Pausa para suspiros…
Sem saudosismo, o que a geração atual, que poderá testemunhar? Em 2019, a série Grandes Vozes, é verdade, trouxe ao Rio Oropesa, Pratt, Fabiano e Grigolo — e outras teriam vindo em 2020, não fosse a famigerada pandemia do Covid-19. Mas o projeto ficou parado. A pior constatação é a de que boa parte das vezes as estrelas que apresentam-se na América Latina, fazem apenas a ponte aérea São Paulo-Buenos Aires. Por sorte, bons ventos trazem alento: a DellArte (que sempre oferece grandes solistas instrumentais e cia. de dança) já trouxe em 2022 o estrelar tenor polonês Beczala, e agora brinda o Rio de Janeiro com o contratenor polonês Jakub Jozéf Orliński. Uma semana depois, o Theatro Municipal oferece um concerto de repertório todo francês, e pensado ao redor do talento do soprano Gabriella Pace. Cereja no bolo, esse espetáculo do dia 12 de agosto marca a estréia do carioca Felipe Prazeres como maestro titular da Orquestra do TMRJ. Há um bom bocado que celebrar!
Mas, o que é um contratenor? Em que se difere do tenor ou do baixo? Do soprano ou do contralto (sim, assim mesmo no masculino, como é mais historicamente correto declinar o gênero)? Bom, a grosso modo trata-se um cantor masculino que usa seu falsete; com esse registro de voz, alcança um timbre e uma altura vocal semelhante ao do contralto ou meio-soprano. O cantor treina um som ‘falso’, dito “de cabeça” — mas há controvérsias. O countertenor da Inglaterra, confunde-se, na Itália, com o Alto e, na França, com o haute-contre — estilos muito diferentes um do outro, para gêneros ainda mais diversos. Uma curiosidade é que por vezes os contratenores floresceram na música sacra, porque proibíam-se mulheres de cantar nos cultos das igrejas católicas. O contratenor é, ainda, totalmente diferente do castrati — voz criada através da castração de meninos antes de passar pela mudança vocal da puberdade — e também do Sopranista. Essa última, voz mais aguda com alcance agudo de um soprano, pode ser percebida no jovem cantor brasileiro Bruno de Sá, que acaba de lançar seu primeiro CD na Europa.

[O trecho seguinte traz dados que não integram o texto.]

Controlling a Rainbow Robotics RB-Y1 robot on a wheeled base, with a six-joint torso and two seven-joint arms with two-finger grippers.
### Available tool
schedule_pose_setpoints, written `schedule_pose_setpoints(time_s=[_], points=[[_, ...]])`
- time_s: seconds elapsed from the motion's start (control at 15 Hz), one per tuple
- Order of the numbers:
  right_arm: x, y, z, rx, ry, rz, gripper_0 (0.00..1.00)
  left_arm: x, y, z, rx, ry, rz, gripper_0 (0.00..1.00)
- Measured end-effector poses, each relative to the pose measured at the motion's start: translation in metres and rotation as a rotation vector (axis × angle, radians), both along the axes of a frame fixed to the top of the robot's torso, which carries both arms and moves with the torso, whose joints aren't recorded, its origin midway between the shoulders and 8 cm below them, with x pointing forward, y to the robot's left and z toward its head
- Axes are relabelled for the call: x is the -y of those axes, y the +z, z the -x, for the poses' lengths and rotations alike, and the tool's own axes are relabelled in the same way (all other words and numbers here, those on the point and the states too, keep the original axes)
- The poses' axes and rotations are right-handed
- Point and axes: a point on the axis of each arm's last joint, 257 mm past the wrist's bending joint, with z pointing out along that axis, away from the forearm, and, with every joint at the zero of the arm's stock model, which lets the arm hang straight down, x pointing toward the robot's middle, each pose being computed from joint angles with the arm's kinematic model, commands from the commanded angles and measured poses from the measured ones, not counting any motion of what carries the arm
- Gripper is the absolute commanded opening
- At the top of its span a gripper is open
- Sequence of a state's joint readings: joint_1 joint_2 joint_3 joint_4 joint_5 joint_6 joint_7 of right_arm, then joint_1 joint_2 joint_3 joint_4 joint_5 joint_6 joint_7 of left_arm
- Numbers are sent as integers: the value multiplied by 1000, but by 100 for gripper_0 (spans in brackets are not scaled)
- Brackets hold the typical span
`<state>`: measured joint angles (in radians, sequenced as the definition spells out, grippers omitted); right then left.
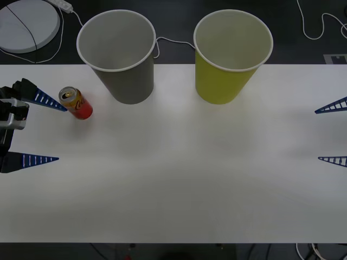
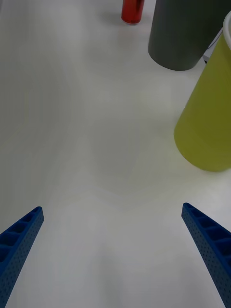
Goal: Put the can into the green bin and the plastic bottle into the gray bin
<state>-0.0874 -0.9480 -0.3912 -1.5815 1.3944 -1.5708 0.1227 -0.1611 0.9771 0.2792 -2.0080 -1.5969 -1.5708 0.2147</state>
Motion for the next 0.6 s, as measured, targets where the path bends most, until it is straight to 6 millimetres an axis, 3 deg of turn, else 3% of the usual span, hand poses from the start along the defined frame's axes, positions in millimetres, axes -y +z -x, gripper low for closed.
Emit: schedule_pose_setpoints(time_s=[0.6], points=[[0, 0, 0, 0, 0, 0, 100, -6, -8, 8, -42, 10, -1, 100]])
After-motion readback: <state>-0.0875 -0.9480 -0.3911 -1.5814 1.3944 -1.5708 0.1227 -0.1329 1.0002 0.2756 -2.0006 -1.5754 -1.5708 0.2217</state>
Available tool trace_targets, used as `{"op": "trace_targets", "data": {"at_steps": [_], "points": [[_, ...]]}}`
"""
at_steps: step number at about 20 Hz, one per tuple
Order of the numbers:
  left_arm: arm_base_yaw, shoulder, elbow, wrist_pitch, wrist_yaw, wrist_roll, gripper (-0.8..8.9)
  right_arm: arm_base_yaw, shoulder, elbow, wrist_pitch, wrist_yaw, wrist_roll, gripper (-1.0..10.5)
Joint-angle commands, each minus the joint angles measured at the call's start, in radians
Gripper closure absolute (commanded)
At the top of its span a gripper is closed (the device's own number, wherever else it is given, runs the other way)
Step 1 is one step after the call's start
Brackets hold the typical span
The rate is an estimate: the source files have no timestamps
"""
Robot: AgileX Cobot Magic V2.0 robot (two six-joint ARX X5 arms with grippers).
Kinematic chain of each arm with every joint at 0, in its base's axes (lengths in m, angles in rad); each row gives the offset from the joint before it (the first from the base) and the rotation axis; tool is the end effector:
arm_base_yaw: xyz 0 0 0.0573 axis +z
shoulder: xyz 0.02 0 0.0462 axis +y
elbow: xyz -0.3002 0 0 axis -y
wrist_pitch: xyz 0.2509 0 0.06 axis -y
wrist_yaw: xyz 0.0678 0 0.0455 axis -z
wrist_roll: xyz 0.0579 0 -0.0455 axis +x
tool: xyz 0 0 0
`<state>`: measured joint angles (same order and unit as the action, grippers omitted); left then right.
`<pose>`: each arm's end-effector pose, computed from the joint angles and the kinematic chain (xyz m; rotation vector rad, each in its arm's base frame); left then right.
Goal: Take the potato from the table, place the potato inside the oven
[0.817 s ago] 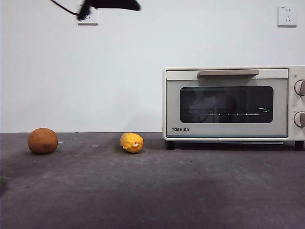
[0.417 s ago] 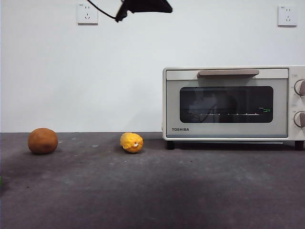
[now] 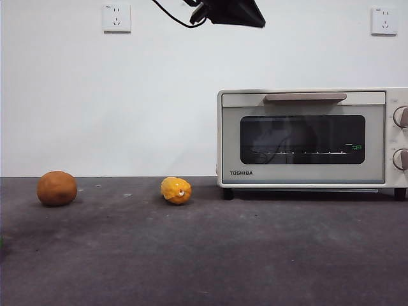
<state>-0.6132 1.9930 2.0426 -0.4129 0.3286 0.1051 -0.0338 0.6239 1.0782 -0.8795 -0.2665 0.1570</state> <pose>0.4024 -0.3060 0.4061 0.1496 0.3240 -0.9503 0.0886 0.0123 0.3919 0.2177 0.4388 0.1958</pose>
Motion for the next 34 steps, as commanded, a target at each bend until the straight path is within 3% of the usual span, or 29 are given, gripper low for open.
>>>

Resumo da ópera: vale ultra à pena correr para escutar esse artista ‘barroco-pop’, com sua voz delicadamente planejada, e compará-lo a uma das melhores vozes naturais de soprano do Brasil, Gabriella Pace. De canja, para os que conseguem ocupar dois lugares ao mesmo tempo, uma excelente pedida é a ópera O doido e a morte, do português Alexandre Delgado, na Sala Cecilia Meirelles! Ó tortura de se deparar com dias excelentes programações no mesmo dia e hora! Coisas da programação lírica do Rio de Janeiro.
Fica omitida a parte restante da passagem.